**What is being asked:** Starting at the first line of the entries below, output every line exactly, up to and including the line with "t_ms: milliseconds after".

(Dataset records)
--- --- ---
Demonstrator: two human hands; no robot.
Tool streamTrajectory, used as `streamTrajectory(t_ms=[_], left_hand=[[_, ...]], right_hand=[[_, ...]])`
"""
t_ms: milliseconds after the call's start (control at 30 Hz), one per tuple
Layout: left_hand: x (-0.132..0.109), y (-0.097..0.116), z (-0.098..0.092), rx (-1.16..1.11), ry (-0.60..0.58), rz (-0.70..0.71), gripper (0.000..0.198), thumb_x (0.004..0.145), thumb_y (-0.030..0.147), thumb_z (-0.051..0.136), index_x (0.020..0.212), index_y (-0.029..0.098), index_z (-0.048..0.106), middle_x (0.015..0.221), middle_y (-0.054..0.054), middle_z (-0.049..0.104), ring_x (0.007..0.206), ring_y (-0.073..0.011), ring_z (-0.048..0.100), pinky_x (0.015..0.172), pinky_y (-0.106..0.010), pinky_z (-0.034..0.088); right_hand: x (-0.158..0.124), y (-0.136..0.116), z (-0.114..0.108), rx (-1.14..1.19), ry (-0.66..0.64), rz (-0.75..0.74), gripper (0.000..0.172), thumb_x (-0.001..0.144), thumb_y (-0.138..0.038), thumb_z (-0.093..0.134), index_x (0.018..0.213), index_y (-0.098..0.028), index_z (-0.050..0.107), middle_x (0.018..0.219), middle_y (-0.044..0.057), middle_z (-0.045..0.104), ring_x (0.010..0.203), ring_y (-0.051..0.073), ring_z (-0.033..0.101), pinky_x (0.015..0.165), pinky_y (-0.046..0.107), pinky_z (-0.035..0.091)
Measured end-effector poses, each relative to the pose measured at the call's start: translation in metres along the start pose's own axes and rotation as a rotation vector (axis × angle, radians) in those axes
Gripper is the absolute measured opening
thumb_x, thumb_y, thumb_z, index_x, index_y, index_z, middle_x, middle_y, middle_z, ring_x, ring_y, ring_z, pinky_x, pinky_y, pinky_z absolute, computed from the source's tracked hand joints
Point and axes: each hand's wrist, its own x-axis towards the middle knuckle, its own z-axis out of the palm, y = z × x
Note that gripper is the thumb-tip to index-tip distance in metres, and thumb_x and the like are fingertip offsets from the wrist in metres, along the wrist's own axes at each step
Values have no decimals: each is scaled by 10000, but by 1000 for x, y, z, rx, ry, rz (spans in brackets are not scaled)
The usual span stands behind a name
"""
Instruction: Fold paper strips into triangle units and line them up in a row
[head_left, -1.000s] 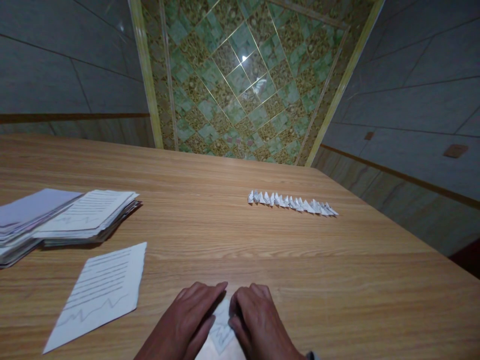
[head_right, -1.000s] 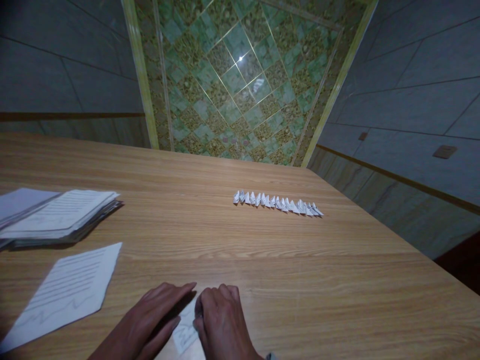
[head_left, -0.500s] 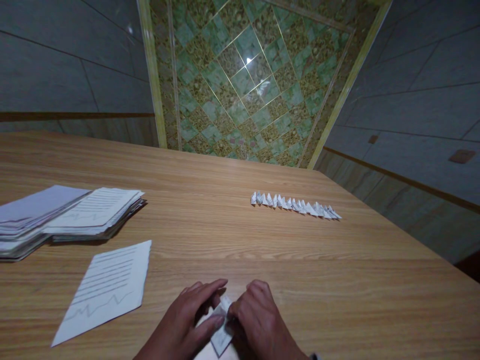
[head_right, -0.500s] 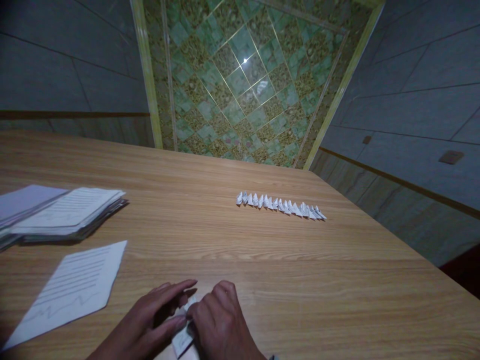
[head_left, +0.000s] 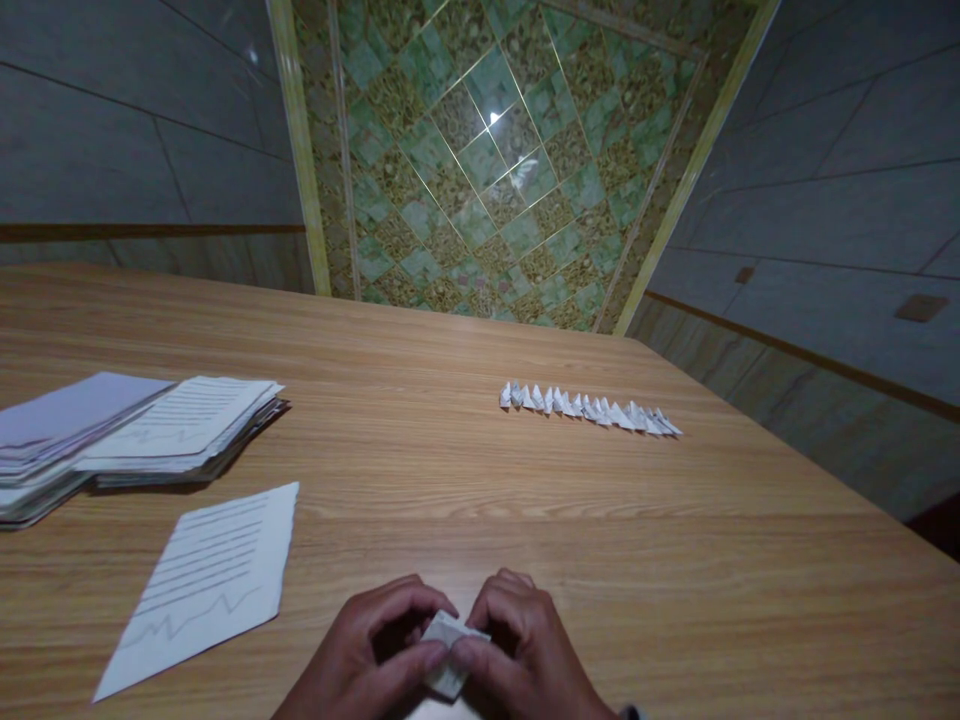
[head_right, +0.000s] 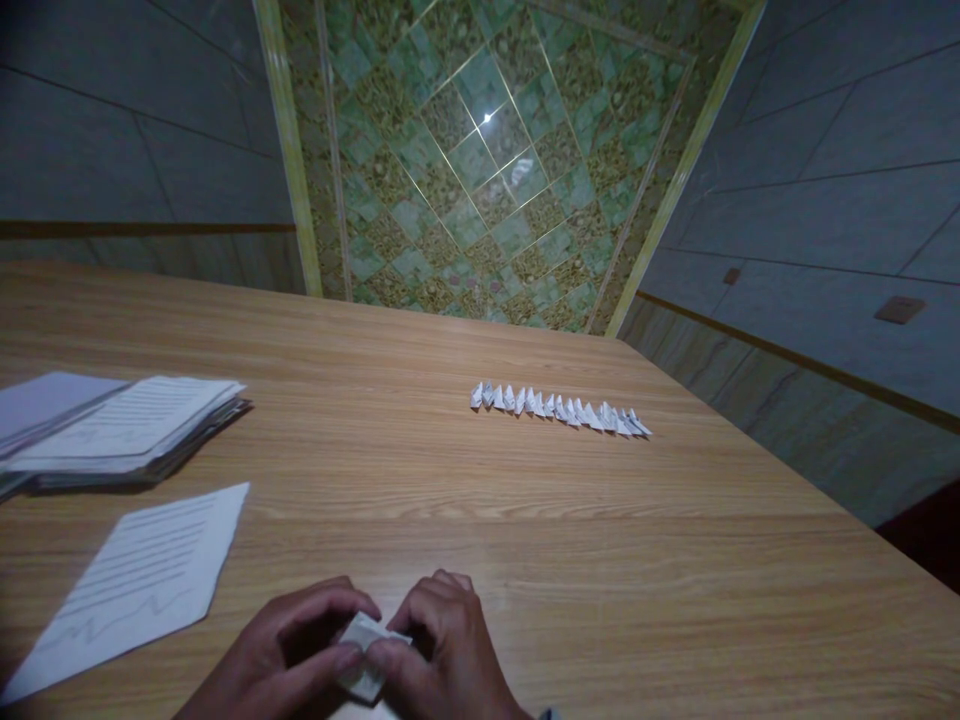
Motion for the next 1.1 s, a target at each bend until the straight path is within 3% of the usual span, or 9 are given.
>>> streamTrajectory(t_ms=[100,267,400,567,667,833,967,1100], left_hand=[[-1,2,1,-52,-34,-63,241,811,385,764,701,170,760,656,-5,652,639,-165,587,600,-246,443],[-3,9,8,-337,-15,-221,392,729,513,848,699,148,709,642,6,620,623,-146,541,593,-247,414],[-2,5,11,-385,-33,-221,456,685,555,881,740,157,664,622,36,566,591,-113,464,551,-220,341],[-1,0,7,-313,-102,-199,451,757,588,817,785,156,689,655,19,596,622,-129,495,576,-228,366],[-2,8,6,-273,-62,-211,447,772,578,808,709,149,698,639,17,595,628,-133,510,598,-235,385],[-2,15,5,-302,90,-212,453,736,596,832,682,159,727,617,16,633,602,-127,525,583,-225,404],[0,12,6,-269,134,-178,462,735,627,820,750,172,735,646,14,657,620,-136,568,583,-221,449],[-2,10,8,-136,42,-46,283,899,474,715,811,206,692,780,-22,725,745,-191,687,686,-267,547]], right_hand=[[1,-4,-2,87,-39,74,363,891,-457,613,639,-205,544,628,-24,538,642,154,512,651,294,362],[3,-11,-4,256,-34,240,464,878,-566,603,601,-208,499,595,-32,471,604,142,453,588,268,349],[5,-12,-6,259,-49,193,493,893,-584,586,593,-216,454,600,-38,446,598,133,428,577,258,341],[6,-13,-7,195,-45,119,404,886,-466,612,601,-210,483,616,-36,480,617,138,481,605,269,356],[5,-12,-6,202,-60,110,399,879,-451,615,594,-208,476,615,-35,471,613,137,474,597,269,350],[3,-13,-4,481,-120,296,389,786,-569,681,742,-213,531,647,-44,479,609,129,417,559,245,333],[1,-11,2,442,-62,284,284,715,-417,726,763,-206,542,670,-39,517,635,131,452,587,249,355],[2,-11,2,113,89,128,130,756,-202,636,707,-215,517,668,-22,554,626,146,512,580,258,364]])
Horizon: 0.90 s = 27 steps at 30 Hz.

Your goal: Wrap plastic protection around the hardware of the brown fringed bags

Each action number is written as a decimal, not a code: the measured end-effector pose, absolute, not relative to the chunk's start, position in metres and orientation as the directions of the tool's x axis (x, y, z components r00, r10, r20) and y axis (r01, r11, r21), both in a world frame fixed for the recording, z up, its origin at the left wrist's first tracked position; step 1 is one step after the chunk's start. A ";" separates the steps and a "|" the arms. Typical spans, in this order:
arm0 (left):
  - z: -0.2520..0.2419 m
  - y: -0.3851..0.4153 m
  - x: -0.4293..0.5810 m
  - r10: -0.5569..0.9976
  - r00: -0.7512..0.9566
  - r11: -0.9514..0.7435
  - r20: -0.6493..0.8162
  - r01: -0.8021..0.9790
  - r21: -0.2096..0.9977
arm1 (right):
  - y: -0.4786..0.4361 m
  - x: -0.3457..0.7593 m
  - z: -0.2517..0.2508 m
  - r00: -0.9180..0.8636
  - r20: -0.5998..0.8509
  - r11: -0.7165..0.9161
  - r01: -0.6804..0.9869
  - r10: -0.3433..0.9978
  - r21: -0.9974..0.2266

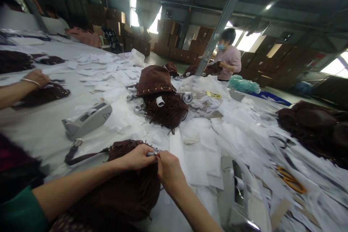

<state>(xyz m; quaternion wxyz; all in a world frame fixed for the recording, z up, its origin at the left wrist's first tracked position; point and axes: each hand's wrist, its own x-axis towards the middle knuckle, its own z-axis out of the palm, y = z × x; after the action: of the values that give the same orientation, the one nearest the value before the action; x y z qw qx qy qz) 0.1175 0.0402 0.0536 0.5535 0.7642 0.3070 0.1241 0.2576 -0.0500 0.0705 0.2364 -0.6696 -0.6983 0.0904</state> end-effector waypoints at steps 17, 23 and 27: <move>0.055 0.036 0.121 0.449 0.782 0.560 -0.433 0.132 0.818 | -0.058 0.260 0.031 0.018 0.727 0.413 0.813 0.687 -0.411; 0.055 0.033 0.123 0.429 0.785 0.577 -0.448 0.143 0.804 | -0.061 0.272 0.026 -0.109 0.714 0.476 0.812 0.692 -0.338; 0.056 0.032 0.123 0.382 0.812 0.581 -0.442 0.161 0.798 | -0.061 0.275 0.026 -0.097 0.713 0.471 0.811 0.694 -0.348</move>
<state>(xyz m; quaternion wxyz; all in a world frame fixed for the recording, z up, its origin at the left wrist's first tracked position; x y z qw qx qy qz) 0.1227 0.0319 0.0561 0.8370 0.4532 0.2996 0.0659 0.2753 -0.0613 0.0261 0.4374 -0.5100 -0.7377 -0.0667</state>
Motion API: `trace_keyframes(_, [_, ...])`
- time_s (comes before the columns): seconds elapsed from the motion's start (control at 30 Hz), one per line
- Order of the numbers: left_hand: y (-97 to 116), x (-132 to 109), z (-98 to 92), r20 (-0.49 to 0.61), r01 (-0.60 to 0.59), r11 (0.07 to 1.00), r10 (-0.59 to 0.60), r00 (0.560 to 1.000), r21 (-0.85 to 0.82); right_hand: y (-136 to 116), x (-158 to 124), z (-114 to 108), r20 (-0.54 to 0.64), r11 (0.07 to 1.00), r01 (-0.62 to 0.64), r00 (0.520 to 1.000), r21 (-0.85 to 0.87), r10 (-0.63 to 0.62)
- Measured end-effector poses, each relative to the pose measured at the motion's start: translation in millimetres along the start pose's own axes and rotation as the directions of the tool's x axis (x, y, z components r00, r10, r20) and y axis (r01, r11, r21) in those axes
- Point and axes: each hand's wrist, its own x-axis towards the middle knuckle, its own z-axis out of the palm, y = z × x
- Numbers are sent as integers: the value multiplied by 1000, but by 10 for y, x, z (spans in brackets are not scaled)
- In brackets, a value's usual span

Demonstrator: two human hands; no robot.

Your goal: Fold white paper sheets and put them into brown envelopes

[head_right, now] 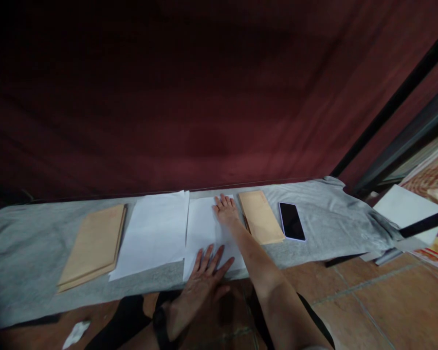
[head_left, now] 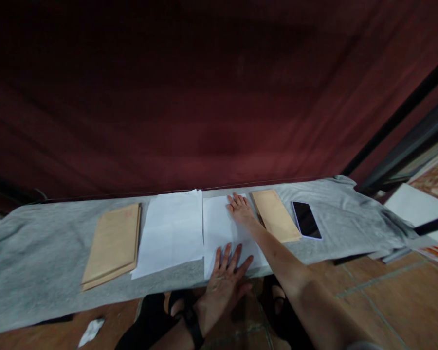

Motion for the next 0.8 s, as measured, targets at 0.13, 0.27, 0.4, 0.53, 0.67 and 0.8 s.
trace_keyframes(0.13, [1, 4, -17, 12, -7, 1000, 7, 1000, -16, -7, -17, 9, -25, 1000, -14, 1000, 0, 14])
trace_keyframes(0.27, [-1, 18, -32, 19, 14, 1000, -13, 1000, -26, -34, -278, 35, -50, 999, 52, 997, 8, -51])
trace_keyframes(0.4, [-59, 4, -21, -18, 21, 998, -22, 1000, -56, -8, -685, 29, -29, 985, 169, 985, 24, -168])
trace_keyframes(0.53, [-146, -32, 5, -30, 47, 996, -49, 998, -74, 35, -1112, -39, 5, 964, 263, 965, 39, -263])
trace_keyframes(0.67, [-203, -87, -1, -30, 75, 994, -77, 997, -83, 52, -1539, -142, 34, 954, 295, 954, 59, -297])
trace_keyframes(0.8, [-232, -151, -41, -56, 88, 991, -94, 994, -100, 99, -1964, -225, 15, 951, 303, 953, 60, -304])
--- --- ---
**Answer for this exercise:**
Demonstrator: two human hands; no robot.
Tool streamTrajectory, used as `streamTrajectory(t_ms=[_], left_hand=[[_, ...]], right_hand=[[_, ...]])`
"""
t_ms: milliseconds after the call's start (control at 30 Hz), one per tuple

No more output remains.